Stored records:
Content starts
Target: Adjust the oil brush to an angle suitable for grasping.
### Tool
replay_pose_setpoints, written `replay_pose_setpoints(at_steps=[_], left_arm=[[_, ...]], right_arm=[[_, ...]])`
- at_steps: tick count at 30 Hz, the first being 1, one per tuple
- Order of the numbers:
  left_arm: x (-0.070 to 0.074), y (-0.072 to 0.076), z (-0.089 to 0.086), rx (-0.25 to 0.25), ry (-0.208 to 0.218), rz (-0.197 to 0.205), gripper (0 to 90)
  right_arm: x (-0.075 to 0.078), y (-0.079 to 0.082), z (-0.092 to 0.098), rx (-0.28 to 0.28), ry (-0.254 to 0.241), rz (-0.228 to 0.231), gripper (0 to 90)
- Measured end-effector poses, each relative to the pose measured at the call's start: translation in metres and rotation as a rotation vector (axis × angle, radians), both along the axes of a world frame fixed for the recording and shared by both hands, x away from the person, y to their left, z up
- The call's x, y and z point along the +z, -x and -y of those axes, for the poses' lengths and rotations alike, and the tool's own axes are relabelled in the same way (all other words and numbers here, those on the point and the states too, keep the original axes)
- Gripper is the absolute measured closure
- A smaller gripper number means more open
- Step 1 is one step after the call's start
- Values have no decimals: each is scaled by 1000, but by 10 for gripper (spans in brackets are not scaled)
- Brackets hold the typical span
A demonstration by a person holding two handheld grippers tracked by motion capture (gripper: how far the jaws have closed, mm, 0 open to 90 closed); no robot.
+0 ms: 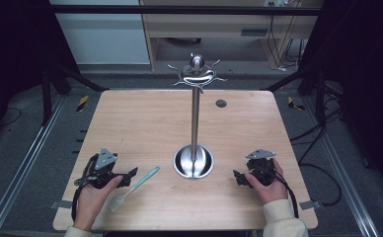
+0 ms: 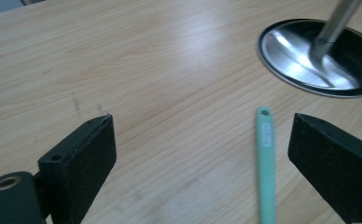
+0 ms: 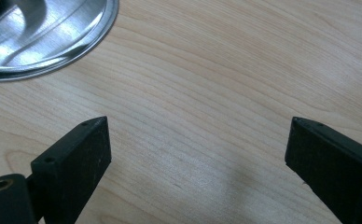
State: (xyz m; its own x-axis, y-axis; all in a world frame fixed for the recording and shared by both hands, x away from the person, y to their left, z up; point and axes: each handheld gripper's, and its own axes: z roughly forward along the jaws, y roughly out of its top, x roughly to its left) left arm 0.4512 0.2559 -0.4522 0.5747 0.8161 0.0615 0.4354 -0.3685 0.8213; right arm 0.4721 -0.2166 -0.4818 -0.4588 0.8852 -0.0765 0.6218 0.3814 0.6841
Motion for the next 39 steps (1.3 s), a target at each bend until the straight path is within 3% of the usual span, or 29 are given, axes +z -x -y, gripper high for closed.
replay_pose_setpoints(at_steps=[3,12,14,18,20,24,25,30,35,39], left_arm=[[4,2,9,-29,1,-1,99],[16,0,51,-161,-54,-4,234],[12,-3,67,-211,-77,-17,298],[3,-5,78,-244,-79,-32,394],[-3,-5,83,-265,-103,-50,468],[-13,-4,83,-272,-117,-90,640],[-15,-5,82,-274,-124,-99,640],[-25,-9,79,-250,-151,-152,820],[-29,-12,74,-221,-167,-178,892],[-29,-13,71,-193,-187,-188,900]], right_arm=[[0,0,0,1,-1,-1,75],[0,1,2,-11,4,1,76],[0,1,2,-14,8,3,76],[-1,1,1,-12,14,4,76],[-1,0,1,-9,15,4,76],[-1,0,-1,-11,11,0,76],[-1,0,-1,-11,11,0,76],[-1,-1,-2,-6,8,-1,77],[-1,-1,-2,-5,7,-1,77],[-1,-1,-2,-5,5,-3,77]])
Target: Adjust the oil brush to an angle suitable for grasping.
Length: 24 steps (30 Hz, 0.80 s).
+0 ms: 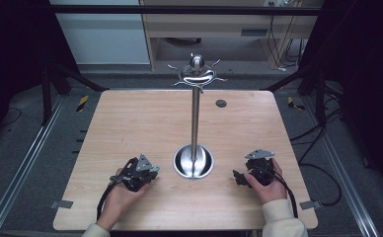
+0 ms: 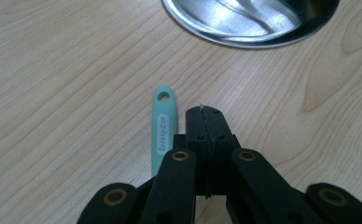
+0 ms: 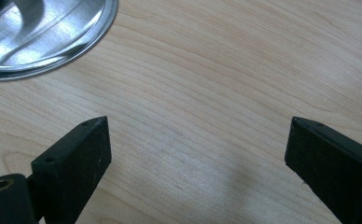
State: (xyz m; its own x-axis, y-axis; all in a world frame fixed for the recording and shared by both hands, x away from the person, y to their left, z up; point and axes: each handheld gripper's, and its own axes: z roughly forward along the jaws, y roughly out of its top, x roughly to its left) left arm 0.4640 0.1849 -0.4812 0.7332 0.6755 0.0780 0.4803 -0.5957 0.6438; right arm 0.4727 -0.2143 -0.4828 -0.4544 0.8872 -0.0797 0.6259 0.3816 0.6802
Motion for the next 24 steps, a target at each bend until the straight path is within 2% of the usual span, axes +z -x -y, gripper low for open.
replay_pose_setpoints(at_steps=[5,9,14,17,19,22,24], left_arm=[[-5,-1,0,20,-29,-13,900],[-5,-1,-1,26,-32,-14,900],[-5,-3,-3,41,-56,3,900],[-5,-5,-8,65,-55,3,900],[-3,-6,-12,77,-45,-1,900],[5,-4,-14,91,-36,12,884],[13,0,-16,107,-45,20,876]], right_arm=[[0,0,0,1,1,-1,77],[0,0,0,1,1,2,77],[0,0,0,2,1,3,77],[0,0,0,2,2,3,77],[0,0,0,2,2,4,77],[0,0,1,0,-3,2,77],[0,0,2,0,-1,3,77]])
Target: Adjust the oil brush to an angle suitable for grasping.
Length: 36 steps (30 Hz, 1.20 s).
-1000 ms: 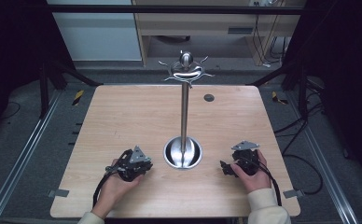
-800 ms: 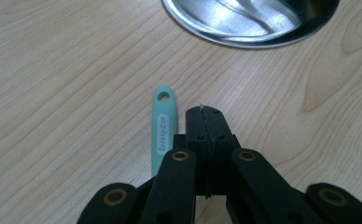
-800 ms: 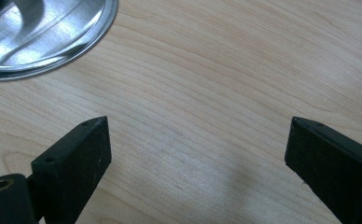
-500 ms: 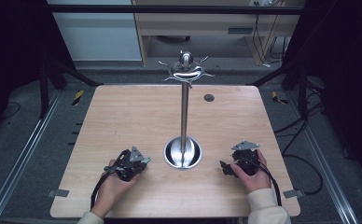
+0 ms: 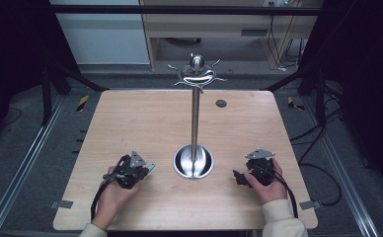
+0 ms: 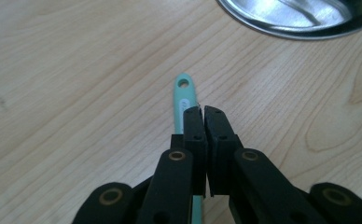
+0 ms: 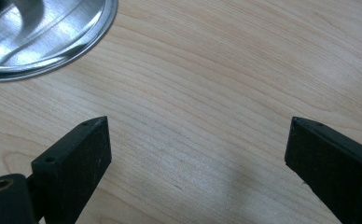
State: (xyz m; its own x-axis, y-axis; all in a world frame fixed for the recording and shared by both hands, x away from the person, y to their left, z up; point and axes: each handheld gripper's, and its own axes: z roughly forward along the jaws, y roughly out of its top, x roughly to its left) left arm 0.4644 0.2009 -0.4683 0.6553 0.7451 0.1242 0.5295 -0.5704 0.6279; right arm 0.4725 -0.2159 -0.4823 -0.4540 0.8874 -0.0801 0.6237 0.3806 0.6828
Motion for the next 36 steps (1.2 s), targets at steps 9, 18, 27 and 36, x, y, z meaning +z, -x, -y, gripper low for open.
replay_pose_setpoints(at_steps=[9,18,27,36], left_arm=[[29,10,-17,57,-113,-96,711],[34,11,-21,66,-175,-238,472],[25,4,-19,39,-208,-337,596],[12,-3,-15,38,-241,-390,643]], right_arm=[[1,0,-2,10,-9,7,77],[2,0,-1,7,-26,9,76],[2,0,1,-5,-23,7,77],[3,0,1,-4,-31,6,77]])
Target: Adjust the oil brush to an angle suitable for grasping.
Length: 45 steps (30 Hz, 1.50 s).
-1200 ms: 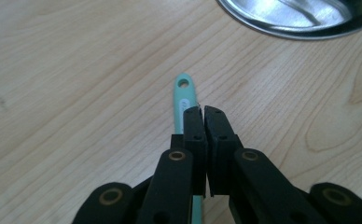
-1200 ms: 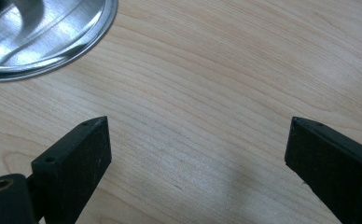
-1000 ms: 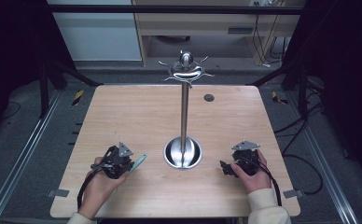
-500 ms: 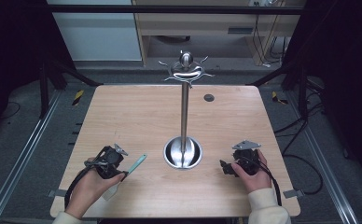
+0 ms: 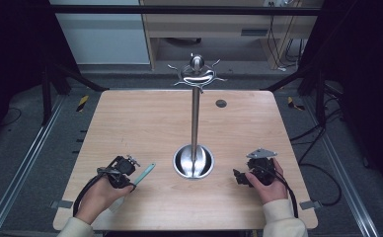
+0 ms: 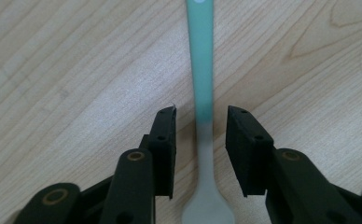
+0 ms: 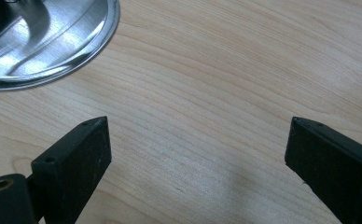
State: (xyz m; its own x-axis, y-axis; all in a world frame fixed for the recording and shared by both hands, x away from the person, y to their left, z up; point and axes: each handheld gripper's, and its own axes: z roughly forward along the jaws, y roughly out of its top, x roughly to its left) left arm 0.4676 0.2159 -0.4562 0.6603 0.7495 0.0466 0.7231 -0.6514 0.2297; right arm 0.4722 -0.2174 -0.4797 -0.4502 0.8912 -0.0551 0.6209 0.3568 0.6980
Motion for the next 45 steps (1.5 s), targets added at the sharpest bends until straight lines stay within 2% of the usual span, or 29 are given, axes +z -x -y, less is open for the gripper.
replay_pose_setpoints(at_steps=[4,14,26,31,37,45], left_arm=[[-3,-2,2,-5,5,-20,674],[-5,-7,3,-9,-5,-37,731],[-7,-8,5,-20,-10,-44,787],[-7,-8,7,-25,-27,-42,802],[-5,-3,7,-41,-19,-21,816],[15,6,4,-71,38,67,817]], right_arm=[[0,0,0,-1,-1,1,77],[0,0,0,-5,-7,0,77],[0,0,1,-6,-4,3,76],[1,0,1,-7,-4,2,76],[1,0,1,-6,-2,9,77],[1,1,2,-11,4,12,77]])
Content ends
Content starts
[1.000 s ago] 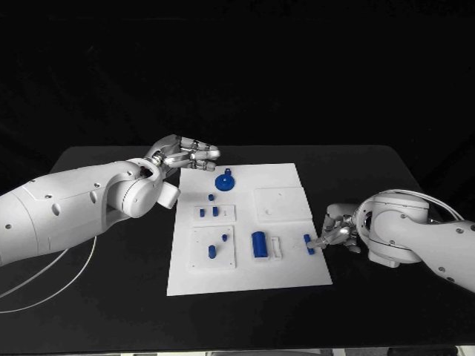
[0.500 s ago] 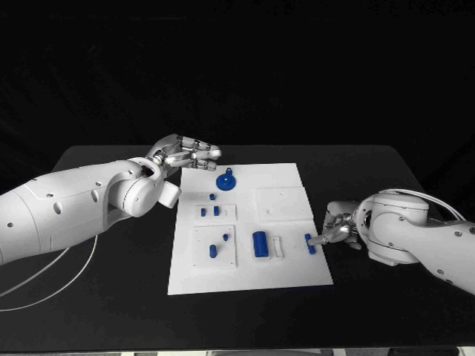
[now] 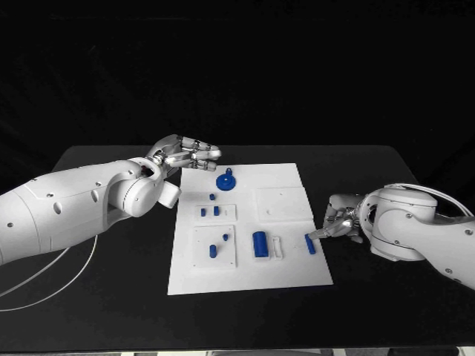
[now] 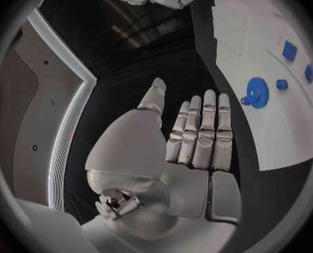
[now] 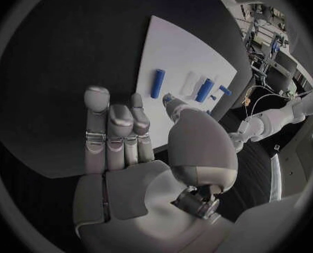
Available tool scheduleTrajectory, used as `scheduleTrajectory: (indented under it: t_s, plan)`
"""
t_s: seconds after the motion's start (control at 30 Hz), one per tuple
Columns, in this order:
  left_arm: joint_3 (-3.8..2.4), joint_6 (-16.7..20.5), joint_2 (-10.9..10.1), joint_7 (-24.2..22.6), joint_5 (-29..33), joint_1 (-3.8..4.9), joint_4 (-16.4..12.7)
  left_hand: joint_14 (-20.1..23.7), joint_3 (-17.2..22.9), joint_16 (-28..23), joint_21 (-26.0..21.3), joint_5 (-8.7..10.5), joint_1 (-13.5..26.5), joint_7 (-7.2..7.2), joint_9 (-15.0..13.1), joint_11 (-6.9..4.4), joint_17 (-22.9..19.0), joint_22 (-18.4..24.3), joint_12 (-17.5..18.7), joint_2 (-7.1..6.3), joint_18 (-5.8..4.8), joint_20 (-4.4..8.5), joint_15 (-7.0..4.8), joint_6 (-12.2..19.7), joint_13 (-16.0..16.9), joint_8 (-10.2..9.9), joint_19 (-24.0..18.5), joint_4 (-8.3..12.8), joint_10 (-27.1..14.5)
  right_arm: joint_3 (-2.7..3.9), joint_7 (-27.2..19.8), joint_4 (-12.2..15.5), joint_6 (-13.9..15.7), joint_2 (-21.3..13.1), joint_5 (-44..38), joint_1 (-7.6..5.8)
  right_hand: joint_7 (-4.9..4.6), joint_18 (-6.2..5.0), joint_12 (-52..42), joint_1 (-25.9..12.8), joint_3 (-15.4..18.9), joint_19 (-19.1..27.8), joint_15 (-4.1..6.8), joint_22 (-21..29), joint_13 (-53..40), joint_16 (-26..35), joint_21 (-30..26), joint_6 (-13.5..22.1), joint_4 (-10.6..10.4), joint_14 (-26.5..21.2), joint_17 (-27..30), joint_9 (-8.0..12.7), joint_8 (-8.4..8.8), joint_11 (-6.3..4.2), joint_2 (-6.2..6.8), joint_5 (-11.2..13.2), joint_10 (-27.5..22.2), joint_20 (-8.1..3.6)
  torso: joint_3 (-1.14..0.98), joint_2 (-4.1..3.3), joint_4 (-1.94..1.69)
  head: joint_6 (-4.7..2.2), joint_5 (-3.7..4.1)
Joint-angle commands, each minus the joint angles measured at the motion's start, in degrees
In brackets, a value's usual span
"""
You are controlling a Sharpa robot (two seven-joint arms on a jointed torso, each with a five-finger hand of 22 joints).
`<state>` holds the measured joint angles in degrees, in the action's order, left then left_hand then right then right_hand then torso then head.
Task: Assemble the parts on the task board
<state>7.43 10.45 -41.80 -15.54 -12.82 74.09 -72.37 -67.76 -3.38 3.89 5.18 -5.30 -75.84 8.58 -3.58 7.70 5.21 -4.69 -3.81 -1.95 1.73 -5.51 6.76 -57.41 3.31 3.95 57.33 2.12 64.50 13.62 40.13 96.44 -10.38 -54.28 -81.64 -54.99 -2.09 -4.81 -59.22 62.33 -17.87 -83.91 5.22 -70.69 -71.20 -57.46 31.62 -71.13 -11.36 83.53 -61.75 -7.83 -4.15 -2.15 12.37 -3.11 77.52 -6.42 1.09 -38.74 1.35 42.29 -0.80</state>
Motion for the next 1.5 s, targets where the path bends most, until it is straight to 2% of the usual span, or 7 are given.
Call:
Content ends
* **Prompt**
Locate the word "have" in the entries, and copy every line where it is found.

* **Output of the task**
- Values have no decimals: each is scaled by 1000, but by 10 for gripper (spans in brackets are not scaled)
A demonstration by a person holding two handheld grippers tracked by motion capture (gripper: how far the jaws have closed, mm, 0 open to 90 closed); no robot.

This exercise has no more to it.